Fleabag’s Fourth-Wall Confessions

Joel Mayward

The promiscuous protagonist featured in the impish and affecting British comedy Fleabag has a problem with religion. As she puts it, crassly, she wants to f*** a priest.

Where Season 1 focused on the eponymous young woman spiraling in a post-traumatic lifestyle, following the death of her mother and her best friend, this year’s Emmy-winning Season 2 had the religion problem at its center. Portrayed by Phoebe Waller-Bridge (who adapted the series from her one-woman stage show), the quick-witted Fleabag still navigates the ups and downs of her various relationships, yet the narrative always comes back to the unnamed “hot priest,” wonderfully portrayed by Andrew Scott.

A delightful signature of the show is Fleabag’s breaking of the fourth wall: when she turns aside to look directly into the camera and offers her sardonic take on the situation before her. These televisual footnotes are sometimes lengthy and verbose, but often are simply a look, with Waller-Bridge utilizing her expressive visage to communicate a smorgasbord of emotions to us, the transcendent audience. Part narration, part commentary, these extra-diegetic digressions appear to go unnoticed by everyone else around her. We’re privy to her internal monologue, while everyone else remains unaware of what she’s really thinking and feeling.

Until, that is, something miraculous happens.
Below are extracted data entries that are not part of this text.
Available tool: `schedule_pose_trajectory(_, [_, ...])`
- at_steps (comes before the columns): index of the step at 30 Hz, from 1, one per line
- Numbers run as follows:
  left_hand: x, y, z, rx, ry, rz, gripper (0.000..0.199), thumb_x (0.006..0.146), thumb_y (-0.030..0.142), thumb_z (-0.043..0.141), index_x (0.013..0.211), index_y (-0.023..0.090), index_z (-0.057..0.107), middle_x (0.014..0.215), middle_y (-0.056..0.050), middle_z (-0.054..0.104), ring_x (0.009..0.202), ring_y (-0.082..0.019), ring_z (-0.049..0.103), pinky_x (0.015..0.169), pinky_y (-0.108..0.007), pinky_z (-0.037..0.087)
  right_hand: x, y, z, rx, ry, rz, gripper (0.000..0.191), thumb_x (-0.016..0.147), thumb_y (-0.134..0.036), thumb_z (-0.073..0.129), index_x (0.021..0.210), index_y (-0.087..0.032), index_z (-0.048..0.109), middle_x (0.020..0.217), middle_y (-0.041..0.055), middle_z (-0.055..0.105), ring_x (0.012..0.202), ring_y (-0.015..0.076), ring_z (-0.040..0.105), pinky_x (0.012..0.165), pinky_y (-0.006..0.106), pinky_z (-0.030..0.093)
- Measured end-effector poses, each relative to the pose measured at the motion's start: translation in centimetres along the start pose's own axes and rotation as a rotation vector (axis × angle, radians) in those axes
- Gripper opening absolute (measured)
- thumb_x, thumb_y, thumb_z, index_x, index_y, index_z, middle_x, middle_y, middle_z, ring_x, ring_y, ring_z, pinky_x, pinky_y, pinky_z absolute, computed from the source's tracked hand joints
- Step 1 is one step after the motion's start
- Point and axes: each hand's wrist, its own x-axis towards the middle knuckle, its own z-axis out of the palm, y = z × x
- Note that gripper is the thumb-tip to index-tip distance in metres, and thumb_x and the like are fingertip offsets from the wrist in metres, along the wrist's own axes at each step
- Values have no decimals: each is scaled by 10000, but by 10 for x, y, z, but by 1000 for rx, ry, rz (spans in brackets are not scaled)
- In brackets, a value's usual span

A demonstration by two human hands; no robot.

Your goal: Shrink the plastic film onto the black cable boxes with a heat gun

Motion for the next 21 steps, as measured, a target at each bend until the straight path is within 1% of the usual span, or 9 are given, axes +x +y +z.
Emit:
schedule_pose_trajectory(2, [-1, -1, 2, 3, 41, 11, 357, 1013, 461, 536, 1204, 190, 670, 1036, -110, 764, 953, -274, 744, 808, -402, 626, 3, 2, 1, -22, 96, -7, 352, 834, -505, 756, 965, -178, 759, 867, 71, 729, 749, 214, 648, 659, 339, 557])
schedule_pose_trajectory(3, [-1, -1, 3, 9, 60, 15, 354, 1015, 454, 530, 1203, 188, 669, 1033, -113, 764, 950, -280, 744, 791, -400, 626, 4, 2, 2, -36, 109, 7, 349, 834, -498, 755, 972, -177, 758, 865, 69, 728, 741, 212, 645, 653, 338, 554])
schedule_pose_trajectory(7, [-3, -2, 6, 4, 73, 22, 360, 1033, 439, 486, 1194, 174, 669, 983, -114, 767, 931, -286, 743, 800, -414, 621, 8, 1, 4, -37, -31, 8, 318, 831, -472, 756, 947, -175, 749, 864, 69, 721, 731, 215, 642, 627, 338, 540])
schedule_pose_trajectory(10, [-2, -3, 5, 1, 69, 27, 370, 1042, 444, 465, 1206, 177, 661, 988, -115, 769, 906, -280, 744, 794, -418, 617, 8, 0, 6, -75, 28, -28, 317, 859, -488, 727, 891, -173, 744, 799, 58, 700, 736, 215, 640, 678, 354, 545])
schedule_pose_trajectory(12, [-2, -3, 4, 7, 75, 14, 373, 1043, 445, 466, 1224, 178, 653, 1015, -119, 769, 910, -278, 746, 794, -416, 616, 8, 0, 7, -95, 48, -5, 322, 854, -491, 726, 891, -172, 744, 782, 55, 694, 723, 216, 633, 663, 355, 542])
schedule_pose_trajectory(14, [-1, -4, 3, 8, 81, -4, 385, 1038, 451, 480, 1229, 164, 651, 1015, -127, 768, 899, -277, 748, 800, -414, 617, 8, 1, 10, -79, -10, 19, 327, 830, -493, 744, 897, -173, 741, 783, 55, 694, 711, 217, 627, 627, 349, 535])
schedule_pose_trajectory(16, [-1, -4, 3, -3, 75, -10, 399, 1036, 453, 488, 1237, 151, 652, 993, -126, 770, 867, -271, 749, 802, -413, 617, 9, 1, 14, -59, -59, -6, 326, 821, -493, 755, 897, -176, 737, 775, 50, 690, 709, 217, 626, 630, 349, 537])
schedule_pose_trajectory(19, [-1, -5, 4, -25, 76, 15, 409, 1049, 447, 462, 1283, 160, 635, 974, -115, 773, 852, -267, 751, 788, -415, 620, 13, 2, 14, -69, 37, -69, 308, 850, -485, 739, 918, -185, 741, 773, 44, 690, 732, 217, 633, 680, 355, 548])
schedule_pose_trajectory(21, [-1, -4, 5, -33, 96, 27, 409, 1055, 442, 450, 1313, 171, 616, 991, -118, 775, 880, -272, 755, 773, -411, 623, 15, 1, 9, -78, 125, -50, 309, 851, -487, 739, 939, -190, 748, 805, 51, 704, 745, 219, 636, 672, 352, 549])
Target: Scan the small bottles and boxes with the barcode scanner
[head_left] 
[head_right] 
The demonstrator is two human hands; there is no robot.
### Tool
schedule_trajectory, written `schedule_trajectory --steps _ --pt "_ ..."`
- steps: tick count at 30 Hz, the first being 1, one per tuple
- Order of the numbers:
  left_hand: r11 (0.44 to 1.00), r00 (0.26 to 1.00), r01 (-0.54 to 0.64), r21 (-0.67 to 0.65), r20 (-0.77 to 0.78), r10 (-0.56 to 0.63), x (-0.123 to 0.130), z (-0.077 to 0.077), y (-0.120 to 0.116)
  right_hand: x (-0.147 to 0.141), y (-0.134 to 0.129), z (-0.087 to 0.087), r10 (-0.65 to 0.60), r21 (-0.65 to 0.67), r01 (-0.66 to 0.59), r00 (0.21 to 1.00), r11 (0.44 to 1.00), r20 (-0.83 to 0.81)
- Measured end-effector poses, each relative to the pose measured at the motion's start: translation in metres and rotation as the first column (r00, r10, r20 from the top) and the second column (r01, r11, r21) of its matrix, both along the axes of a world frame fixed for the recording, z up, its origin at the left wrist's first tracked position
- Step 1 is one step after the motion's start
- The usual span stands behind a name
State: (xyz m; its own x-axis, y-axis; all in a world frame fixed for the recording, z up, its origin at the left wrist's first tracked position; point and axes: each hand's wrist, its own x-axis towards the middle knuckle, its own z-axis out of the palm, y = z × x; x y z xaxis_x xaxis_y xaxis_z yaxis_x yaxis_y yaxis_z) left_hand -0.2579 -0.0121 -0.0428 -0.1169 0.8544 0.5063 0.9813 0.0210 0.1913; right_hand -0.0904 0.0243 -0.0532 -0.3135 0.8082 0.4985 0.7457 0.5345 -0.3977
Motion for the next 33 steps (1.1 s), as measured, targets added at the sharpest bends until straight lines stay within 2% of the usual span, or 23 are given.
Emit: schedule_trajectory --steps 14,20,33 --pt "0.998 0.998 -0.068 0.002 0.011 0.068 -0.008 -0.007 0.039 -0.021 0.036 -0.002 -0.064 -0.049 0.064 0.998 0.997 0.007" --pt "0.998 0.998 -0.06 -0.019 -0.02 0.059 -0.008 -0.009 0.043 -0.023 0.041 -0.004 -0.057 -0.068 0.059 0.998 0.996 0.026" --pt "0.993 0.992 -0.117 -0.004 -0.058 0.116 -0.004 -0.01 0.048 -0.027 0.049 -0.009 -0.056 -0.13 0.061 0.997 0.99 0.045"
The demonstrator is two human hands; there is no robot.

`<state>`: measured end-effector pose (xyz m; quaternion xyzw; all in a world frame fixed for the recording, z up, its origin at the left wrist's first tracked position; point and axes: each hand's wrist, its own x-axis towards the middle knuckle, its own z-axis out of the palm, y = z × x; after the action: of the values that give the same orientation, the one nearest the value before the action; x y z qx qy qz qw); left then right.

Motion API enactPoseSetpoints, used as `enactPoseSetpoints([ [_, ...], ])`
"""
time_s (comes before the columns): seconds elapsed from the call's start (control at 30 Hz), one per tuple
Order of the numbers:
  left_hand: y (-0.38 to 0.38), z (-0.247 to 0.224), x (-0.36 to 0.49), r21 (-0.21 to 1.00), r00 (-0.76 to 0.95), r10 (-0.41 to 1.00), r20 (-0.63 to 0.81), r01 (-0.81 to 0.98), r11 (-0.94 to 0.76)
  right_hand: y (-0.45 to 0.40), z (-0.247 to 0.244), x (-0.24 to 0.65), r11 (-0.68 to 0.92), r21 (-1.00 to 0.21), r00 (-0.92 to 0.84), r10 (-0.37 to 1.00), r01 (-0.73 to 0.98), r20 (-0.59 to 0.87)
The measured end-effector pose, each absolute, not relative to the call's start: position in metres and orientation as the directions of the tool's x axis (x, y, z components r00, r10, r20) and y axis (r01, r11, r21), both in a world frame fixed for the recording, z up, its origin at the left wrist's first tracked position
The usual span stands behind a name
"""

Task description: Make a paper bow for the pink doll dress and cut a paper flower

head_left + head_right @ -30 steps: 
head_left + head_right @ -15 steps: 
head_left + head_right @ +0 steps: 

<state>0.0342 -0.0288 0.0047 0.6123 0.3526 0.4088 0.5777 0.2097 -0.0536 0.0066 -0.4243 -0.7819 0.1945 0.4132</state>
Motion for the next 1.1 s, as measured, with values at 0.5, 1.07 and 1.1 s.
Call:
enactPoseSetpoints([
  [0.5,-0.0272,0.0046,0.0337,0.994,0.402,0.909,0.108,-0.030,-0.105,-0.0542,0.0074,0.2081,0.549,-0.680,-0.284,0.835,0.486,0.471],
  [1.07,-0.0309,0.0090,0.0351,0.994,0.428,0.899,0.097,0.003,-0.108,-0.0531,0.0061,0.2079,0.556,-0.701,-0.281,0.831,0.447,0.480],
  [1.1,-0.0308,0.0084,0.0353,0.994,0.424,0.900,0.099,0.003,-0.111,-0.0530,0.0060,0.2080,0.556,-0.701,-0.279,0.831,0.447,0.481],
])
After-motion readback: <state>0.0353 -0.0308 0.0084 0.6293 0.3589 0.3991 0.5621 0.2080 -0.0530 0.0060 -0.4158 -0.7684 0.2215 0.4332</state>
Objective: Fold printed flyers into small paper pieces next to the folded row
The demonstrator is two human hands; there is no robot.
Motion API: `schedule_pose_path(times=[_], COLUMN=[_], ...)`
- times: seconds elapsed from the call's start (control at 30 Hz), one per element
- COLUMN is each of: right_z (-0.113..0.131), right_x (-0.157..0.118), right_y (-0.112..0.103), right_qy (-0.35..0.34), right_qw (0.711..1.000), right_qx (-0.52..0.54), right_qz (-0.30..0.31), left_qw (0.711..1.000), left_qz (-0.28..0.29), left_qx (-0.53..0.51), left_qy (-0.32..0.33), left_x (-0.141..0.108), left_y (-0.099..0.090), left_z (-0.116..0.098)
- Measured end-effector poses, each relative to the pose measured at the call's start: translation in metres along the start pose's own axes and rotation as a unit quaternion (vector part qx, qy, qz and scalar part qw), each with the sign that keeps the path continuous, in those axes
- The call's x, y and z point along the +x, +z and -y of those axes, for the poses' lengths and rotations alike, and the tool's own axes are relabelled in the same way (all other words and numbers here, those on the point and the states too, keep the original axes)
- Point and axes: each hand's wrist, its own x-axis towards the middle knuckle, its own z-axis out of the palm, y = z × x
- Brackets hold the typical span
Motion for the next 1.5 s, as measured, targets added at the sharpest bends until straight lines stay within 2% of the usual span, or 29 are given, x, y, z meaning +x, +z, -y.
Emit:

In Season 2’s third episode, Fleabag is having an intimate conversation with the hot priest, their topics of discussion ranging from his fear of foxes to personal doubts about God’s existence to the discipline of celibacy and his unwillingness to have sex with her. “I’d like to be your friend though,” he offers. “I’d like to be your friend too,” she replies, then turns away from him and towards the camera, confessing, “We’ll last a week.”

“What was that?” the priest suddenly asks her, perplexed.

Surprised, she quickly turns back to him, confused: “What?”

“Where did … where did you just go?” he presses.

“What?” she repeats.

“You just went somewhere,” he says, his curiosity piqued.

At this moment, she glances back to the camera, apparently to share her thoughts with us on this development, when he interrupts her again: “There! There! Where did you just go?” he wonders with a roguish smile. In this moment, Fleabag’s breaking of the fourth wall takes on a new dimension. The priest, the person she loves (who also happens to be a person openly devoted to God), has breached her invisible barrier and taken notice of her. Her snarky confidences have been lovingly detected.

These acts of confession are not the traditional sacramental practices of the Roman Catholic Church, nor are they necessarily related to Protestant notions of “confessing one’s sins.” Fleabag’s confessions are more purgative and curative, a release valve on an emotional and existential pressure gauge. Episode four features a powerful and affecting scene which includes her open admission of her fears about getting her life wrong, as well as her and the priest’s first kiss. Rather than Catholic confessions, these are fourth-wall confessions: spiritual asides, more akin to equal amounts of self-examination and self-exposure. There is certainly a confession of sins (although Fleabag is frequently unrepentant), yet these confessions go beyond mere sin-listing towards a ruthless honesty and vulnerability before the listener, which prompts a potential spiritual awareness. That is, every fourth-wall confession is an epiphanic moment for both Fleabag and for us, the audience.

So, who is listening to the prayers and confessions of Fleabag? Surely the priest, the mediating presence of the divine. But we, too, the audience as transcendent observer, are watching and listening, given a chance to respond with a sense of divine compassion. In fact, Fleabag is counting on it every time she turns to the camera; when her exterior world appears broken and out of control and her interior world is wracked with pain, confusion, and fear, it is of great comfort to know that someone is paying attention enough to truly see her, flaws and all. Even in its posture of skepticism about religion and the notion of God, Fleabag indicates an awareness of and openness towards the possibility of a divine listening presence, one who hears our confessions and is faithful to respond with forgiveness, healing, and lavish grace.